Applications/   System/         bin/            etc/            opt/            tmp/
Library/        Users/          cores/          home/           private/        usr/
Network/        Volumes/        dev/            net/            sbin/           var/

If you want to see the contents of boot.py in your board you can use cat /pyboard/boot.py:

/Users/miguel/micropython-tutorial> cat /pyboard/boot.py
# This file is executed on every boot (including wake-boot from deepsleep)
#import esp
#esp.osdebug(None)
import uos, machine
#uos.dupterm(None, 1) # disable REPL on UART(0)
import gc
#import webrepl
#webrepl.start()
gc.collect()

While there is nothing wrong with modifying and/or adding code to boot.py, I prefer to leave this file alone, since there are situations where MicroPython itself modifies this file. I prefer to do all my coding on main.py which is a file I can take complete ownership of.

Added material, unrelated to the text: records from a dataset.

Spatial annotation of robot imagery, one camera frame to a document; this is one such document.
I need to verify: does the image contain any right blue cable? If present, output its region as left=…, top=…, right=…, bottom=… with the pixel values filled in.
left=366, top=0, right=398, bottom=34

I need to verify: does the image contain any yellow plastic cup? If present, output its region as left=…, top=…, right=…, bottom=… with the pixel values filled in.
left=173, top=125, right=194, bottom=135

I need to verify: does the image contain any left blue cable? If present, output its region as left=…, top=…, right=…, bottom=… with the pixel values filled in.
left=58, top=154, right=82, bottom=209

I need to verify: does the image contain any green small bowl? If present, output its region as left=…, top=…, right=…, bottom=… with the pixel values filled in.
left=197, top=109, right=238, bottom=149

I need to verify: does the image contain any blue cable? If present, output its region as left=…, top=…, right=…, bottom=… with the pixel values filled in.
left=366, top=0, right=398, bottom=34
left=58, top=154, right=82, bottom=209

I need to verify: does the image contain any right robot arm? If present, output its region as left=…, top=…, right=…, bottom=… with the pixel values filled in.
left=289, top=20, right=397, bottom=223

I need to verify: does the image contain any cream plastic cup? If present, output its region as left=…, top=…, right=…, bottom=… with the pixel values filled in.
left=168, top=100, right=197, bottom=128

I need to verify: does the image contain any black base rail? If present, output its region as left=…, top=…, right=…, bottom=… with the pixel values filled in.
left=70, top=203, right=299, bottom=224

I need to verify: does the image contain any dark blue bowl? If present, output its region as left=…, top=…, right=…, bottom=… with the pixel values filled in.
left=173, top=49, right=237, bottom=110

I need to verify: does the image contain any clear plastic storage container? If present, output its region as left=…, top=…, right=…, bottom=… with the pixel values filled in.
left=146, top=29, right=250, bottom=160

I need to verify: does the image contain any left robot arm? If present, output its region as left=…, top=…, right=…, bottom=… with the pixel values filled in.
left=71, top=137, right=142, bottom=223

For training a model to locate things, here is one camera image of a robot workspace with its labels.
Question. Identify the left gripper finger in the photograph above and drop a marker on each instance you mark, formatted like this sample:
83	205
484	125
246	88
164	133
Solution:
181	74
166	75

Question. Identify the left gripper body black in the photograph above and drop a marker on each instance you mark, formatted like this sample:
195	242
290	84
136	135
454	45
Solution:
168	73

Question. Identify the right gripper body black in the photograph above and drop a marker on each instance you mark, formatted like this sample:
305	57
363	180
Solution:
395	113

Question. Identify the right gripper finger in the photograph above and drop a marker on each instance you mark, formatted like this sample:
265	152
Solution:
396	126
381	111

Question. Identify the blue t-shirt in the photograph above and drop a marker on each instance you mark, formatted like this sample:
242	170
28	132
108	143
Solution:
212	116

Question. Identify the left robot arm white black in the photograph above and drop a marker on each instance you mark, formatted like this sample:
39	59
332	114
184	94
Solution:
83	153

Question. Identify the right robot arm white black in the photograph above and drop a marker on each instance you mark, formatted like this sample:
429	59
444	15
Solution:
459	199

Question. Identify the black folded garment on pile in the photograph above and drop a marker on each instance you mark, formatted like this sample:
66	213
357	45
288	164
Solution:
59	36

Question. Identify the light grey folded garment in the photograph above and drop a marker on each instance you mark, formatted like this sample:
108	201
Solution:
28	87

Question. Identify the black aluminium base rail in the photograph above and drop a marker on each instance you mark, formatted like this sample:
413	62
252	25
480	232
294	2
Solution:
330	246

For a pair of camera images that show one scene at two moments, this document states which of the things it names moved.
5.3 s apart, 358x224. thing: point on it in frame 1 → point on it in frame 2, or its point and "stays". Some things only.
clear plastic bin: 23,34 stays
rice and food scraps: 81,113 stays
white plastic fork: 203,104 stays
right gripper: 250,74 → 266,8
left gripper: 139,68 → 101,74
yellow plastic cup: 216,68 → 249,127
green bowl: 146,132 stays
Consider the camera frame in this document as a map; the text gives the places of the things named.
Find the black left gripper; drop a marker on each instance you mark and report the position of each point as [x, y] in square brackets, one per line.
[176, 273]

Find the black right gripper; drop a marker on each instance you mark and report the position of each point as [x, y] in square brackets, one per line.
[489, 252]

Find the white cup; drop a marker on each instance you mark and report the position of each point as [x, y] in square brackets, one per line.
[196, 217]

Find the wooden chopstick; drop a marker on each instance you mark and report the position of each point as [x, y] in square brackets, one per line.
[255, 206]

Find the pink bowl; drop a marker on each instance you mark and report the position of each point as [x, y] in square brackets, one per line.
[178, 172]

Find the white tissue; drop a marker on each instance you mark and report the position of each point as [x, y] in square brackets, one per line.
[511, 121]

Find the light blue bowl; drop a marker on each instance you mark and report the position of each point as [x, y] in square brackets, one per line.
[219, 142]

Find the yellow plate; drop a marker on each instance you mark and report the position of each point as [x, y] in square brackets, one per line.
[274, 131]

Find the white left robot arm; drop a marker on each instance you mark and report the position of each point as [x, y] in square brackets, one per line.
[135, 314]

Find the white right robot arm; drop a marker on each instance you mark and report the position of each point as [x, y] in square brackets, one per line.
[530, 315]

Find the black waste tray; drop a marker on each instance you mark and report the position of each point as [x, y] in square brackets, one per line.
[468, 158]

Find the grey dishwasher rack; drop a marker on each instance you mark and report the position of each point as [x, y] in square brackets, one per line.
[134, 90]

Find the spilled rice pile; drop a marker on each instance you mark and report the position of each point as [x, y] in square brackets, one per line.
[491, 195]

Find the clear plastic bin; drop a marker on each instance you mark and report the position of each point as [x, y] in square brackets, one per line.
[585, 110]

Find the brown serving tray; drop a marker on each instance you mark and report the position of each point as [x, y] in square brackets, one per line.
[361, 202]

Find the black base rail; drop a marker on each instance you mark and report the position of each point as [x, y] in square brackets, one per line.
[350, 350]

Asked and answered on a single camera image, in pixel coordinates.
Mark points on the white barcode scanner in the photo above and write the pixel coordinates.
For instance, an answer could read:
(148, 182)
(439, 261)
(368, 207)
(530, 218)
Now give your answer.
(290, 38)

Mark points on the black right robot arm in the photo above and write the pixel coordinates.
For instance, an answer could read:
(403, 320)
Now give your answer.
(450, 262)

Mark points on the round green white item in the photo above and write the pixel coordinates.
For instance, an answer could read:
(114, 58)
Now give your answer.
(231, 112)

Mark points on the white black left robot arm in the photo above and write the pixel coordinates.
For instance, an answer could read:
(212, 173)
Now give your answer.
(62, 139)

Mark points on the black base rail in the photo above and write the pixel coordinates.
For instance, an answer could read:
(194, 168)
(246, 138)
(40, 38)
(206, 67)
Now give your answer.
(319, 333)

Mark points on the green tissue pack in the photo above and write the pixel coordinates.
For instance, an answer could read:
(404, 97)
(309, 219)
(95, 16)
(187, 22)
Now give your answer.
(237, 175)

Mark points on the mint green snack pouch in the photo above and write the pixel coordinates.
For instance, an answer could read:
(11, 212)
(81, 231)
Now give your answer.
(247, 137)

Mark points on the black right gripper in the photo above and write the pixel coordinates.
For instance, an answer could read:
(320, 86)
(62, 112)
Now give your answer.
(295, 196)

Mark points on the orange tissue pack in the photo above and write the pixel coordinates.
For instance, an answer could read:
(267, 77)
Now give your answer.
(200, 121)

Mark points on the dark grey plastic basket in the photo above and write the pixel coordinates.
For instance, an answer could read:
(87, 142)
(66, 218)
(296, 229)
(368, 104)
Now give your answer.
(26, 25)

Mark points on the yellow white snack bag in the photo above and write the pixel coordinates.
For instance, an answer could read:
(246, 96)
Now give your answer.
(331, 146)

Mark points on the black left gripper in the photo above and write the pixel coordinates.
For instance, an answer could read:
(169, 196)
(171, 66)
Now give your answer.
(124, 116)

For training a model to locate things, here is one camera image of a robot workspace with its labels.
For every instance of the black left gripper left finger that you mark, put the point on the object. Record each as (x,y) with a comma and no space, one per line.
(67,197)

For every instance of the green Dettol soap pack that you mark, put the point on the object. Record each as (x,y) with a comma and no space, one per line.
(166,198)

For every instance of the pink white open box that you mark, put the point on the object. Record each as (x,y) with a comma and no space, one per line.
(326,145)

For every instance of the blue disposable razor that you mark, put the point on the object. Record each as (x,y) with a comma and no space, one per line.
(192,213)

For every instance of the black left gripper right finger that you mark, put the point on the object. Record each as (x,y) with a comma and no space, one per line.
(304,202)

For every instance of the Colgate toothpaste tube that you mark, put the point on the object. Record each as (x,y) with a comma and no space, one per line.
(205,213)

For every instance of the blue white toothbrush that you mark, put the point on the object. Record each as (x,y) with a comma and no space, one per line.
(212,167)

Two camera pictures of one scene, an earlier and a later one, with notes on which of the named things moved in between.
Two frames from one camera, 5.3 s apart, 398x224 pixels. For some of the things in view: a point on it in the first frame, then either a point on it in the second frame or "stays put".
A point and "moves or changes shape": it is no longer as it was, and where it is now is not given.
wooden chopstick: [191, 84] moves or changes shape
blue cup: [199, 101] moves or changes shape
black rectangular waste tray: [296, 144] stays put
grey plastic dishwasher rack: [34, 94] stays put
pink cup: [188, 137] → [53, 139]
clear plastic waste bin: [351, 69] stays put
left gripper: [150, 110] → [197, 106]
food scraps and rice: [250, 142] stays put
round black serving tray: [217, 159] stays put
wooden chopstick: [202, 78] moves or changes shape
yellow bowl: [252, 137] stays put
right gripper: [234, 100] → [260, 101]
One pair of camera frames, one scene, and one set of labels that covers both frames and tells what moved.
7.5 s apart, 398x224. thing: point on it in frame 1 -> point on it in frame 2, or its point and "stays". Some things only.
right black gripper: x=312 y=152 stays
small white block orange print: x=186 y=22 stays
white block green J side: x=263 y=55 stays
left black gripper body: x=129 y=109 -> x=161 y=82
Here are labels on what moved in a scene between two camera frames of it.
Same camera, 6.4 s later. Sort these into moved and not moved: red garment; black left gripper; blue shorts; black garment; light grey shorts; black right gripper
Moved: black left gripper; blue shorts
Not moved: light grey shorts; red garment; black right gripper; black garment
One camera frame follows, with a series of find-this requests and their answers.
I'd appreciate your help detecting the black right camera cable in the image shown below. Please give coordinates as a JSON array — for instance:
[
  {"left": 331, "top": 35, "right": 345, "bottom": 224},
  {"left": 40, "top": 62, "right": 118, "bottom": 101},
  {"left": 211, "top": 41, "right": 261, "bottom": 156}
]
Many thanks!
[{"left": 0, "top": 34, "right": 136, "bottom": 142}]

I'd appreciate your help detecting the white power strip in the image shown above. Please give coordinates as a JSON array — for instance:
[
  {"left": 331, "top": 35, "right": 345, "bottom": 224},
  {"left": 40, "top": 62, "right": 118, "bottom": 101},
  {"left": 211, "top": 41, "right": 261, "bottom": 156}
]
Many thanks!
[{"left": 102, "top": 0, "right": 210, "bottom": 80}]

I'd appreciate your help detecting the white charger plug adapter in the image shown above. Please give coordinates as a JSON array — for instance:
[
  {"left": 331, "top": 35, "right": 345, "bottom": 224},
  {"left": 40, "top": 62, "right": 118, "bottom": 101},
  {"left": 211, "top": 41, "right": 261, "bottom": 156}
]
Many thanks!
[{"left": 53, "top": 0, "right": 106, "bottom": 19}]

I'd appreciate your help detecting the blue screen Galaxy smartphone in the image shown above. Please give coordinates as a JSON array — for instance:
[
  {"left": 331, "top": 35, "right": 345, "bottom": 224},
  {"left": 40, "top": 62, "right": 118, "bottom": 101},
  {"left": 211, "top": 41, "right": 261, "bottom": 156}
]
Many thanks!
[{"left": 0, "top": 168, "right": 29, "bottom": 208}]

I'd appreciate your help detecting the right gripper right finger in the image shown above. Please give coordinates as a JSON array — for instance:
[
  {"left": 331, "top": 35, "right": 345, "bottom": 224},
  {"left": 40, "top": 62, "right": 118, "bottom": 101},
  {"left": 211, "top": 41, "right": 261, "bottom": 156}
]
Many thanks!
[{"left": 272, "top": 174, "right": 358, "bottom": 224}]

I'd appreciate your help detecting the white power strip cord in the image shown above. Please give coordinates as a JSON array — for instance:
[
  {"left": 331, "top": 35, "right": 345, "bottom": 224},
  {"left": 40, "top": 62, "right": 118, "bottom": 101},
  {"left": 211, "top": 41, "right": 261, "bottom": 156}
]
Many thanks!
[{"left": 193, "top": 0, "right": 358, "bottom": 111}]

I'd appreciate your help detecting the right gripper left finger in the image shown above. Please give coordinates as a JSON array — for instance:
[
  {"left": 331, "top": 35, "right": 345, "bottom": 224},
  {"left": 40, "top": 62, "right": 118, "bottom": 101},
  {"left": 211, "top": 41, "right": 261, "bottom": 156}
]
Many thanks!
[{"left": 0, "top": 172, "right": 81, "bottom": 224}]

Blinking Lights Application

To keep all your tutorial files organized, let's create a subdirectory that is going to hold the code for this chapter. So make sure your current directory is set to micropython-tutorial and create a chapter3 subdirectory:

(venv) $ mkdir chapter3
(venv) $ cd chapter3

Now use your favorite text editor to create main.py. For this first version I just copied the while-loop that I created in the previous chapter:

import machine
import time

led = machine.Pin(2, machine.Pin.OUT)
led2 = machine.Pin(16, machine.Pin.OUT)
while True:
    led.on()
    led2.off()
    time.sleep(0.5)
    led.off()
    led2.on()
    time.sleep(0.5)

To upload this file to the microcontroller board, you can use the cp command. To avoid having to jump from the terminal prompt to the rshell prompt just so that you can type the cp command and then exit rshell again, this time let's run the cp command directly as part of the rshell invocation:

(venv) $ rshell --port <board serial port name> cp main.py /pyboard

Of course you need to remember to insert the correct serial port device name for your board. This command copies the file main.py from the current directory to the /pyboard directory, which is the root directory of the MicroPython file system. If everything went well, the lights on your board should start to blink as soon as the command ends, and the application will always run when you power your board up. You can even unplug it from your computer and plug it to a different power source, such as a cell phone charger you may have lying around, and the application will always run automatically.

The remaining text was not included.